Regarding the above: I rarely call anything I see a 'movie' (too 1920s, 1990s); instead, what may be below 40 minutes is a short subject, (tv episode, cartoon, music video, documentary short, PTI, etc.) anything above 44 minutes is a series' episode, what may be above an hour can be classified as a feature, and what is staged in theatres is a film or performance.
Regarding Plan9's OP: as simple as I can put it, the director exercised
creative licensing to whatever was portrayed by the film in question. Bigelow used the emotion more than what may have been factual because in cinema, that is how you attract an audience, period. Not everyone who goes to opening day or a matinee is a historian nor a expert on the matters in which they see flashed before them; so, directors and their consultants use what is available to them in order to show, as a whole, with a few minor discrepancies (along with a few major ones the editors should have caught) to film the seemingly unbelievable.
To wit: I just recently read about the stage play, and the film that derived from it--
Frost/Nixon--and how the playwright veered from what was "historically accurate" to what appealed more to his particular audience, standing firm to his vision of how this sequence of events should be portrayed. What helped his cause more than his determination was that he was aided by an extraordinary showman such as Frank Langella.

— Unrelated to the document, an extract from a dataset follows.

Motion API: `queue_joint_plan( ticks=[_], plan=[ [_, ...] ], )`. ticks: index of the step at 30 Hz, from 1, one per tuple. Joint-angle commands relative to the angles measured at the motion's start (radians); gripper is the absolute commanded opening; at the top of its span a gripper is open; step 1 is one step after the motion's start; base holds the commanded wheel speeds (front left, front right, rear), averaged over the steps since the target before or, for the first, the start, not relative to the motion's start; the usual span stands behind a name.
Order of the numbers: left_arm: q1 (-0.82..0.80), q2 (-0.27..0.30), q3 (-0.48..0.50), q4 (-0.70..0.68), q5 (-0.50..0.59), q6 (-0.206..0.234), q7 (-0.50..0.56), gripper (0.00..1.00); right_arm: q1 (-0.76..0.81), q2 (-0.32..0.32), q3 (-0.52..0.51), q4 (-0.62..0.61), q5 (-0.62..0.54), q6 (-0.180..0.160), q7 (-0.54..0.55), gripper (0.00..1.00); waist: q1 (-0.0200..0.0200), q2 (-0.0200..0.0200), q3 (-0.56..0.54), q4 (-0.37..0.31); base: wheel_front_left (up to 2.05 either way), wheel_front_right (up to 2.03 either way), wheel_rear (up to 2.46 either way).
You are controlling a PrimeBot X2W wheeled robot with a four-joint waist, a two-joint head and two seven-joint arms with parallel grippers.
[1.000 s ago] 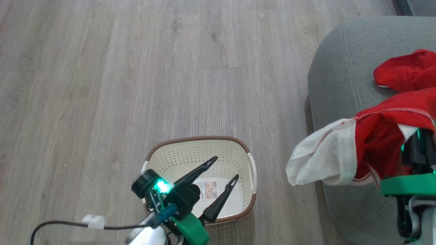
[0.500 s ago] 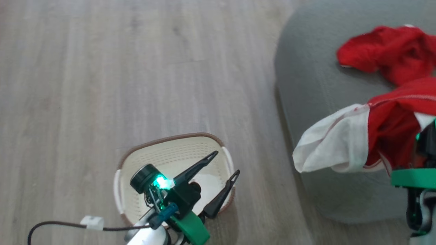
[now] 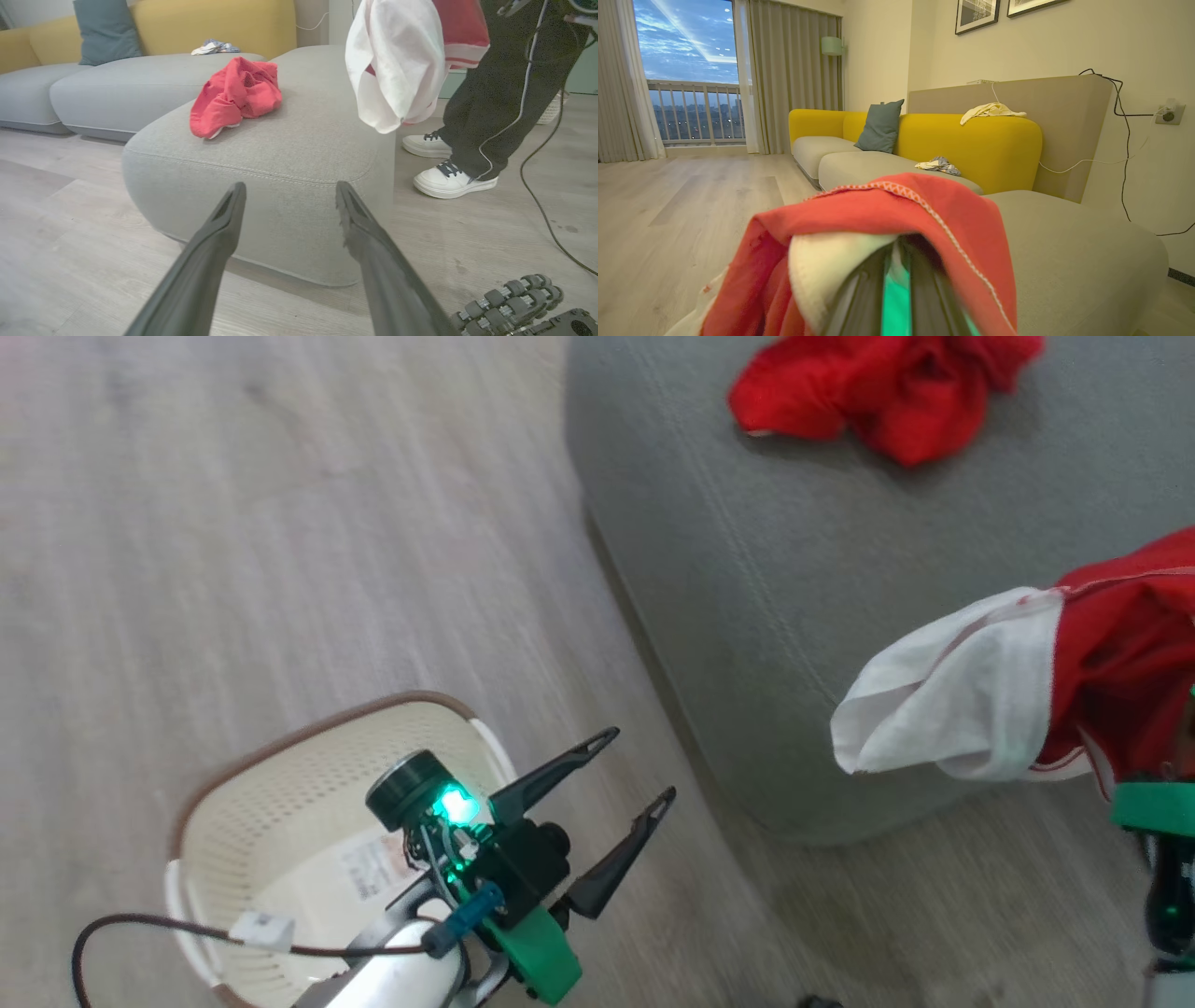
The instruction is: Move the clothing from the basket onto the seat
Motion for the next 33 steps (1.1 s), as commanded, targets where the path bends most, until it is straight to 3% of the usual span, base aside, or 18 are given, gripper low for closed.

Here's an excerpt that can directly be applied as to how
The Hurt Locker was portrayed, and ultimately received, by critics' and the very few who actually saw this film: (compared to $ grossed in comparison with the other nine Academy nominees)
In the end it is not about (Nixon or Watergate) at all. It's about human behavior, and it rises upon such transcendent themes as guilt and innocence, resistance and enlightenment, confession and redemption. These are themes that straight history can rarely crystallize. In the presence of the playwright's achievement, the historian—or a participant—can only stand in the wings and applaud. [Reston Jr.]